Continuar dando mídia a Malafaia é um desserviço à democracia

Há pelo menos uma semana ininterrupta, Malafaia ocupa um espaço privilegiado na grande imprensa brasileira. Por quê? Ele faz análise de conjuntura política? Ele comenta dados ou tem informações políticas relevantes de bastidores que nos ajudariam a compreender o cenário brasileiro atual atravessado pela religião? Não.

O pastor da Assembleia de Deus Vitória em Cristo tem tido um espaço privilegiado para… compartilhar o seu ressentimento com o surgimento de Pablo Marçal, sobre a sua decepção com Jair Bolsonaro, e o fim do seu "namoro" com ex parceiros como Marco Feliciano e Magno Malta. Só.
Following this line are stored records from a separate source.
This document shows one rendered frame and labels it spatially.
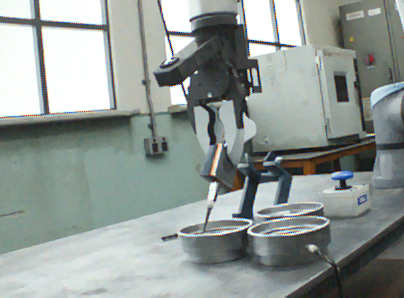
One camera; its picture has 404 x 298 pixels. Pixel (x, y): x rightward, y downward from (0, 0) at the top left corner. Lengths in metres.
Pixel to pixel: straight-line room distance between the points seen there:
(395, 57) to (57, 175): 3.22
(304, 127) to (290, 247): 2.44
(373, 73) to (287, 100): 1.72
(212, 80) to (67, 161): 1.74
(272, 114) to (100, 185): 1.22
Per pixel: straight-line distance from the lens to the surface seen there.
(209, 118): 0.70
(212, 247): 0.64
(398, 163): 1.12
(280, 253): 0.59
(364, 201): 0.87
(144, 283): 0.61
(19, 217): 2.24
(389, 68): 4.57
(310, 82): 2.97
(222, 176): 0.68
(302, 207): 0.80
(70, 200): 2.38
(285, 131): 3.08
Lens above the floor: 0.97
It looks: 3 degrees down
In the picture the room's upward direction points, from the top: 7 degrees counter-clockwise
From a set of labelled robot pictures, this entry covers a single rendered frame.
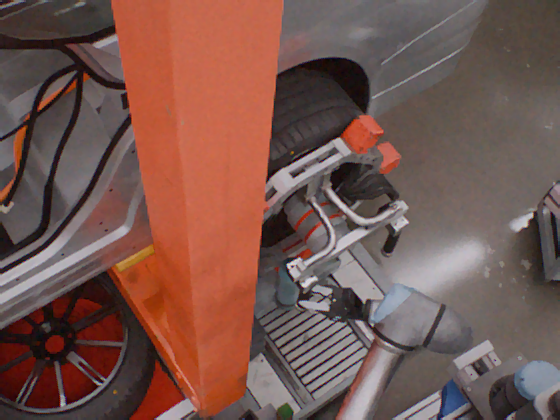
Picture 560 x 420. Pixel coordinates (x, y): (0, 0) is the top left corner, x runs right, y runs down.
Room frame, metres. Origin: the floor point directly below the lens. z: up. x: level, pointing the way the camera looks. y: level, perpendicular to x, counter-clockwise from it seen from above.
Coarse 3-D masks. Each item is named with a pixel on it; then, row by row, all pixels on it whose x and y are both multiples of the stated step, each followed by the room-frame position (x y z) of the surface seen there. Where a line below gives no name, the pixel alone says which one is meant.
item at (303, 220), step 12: (288, 204) 1.19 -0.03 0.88; (300, 204) 1.18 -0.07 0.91; (324, 204) 1.19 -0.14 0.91; (288, 216) 1.16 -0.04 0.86; (300, 216) 1.14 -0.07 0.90; (312, 216) 1.14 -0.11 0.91; (336, 216) 1.16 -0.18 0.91; (300, 228) 1.12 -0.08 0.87; (312, 228) 1.11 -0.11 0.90; (336, 228) 1.11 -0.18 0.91; (312, 240) 1.08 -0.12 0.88; (324, 240) 1.07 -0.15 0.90; (336, 240) 1.07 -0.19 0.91
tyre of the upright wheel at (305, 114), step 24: (288, 72) 1.48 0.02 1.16; (312, 72) 1.52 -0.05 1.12; (288, 96) 1.38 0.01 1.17; (312, 96) 1.40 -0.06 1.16; (336, 96) 1.45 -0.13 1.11; (288, 120) 1.30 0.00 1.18; (312, 120) 1.31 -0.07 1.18; (336, 120) 1.34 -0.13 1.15; (288, 144) 1.22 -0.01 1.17; (312, 144) 1.27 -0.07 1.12; (336, 192) 1.37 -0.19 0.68
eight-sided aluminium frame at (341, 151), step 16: (336, 144) 1.28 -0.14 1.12; (304, 160) 1.21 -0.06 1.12; (320, 160) 1.24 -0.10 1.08; (336, 160) 1.22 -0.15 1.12; (352, 160) 1.27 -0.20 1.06; (368, 160) 1.31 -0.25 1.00; (288, 176) 1.15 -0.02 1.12; (304, 176) 1.15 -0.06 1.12; (272, 192) 1.13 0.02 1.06; (288, 192) 1.11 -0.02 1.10; (272, 208) 1.08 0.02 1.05; (336, 208) 1.32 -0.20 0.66; (352, 208) 1.31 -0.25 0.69; (288, 240) 1.20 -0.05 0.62; (272, 256) 1.12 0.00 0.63; (288, 256) 1.14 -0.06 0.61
Claro, ele também aproveitou a viagem para atacar o presidente Lula, a esquerda, Boulos, etc. Jurou que a direita não está rachada, quando claramente está. E usou espaço privilegiado para formular e publicar um "conceito" novo, de sua autoria: a "direita prostituta". Para mim, esse espaço todo é inexplicável.

Por trás do espaço superdimensionado à Malafaia pela grande mídia brasileira nos últimos dias, estão ao menos dois fatores cruciais.

Primeiro, o desconhecimento que ainda impera na grande imprensa sobre o campo evangélico brasileiro. Jornalistas e analistas continuam apegados a uma visão generalista, homogenizante e estereotipada sobre os evangélicos.

Em segundo, jornalistas e analistas continuam se orientando, há décadas neste assunto, pelas vozes histriônicas e fundamentalistas das mesmas lideranças, das mesmas mega-igrejas do país, de maneira a ignorar solenemente as vozes (e os esforços) dissonantes. O desinteresse em encontrar outros interlocutores e interlocutoras do diverso campo evangélico, faz de Malafaia "a voz", de audiência garantida.

Há muita tensão interna no segmento evangélico brasileiro e isso não é uma nota de rodapé. Estar de portas abertas para lideranças que se tornaram cada vez mais extremistas como Malafaia é uma escolha em meio a tantas outras possíveis. Ouvi-lo, parce mais uma aposta certeira que o tema "evangélicos" terá a repercussão incendiada necessária para gerar discussão, audiência e algum debate político.

Malafaia é prisioneiro de dois caprichos: holofotes e bravata. Tem um apego monumental por atenção e ser o centro das atenções. Se indigna quando um intenso debate que atravessa a política brasileira não passa por ele de forma prioritária ou especial.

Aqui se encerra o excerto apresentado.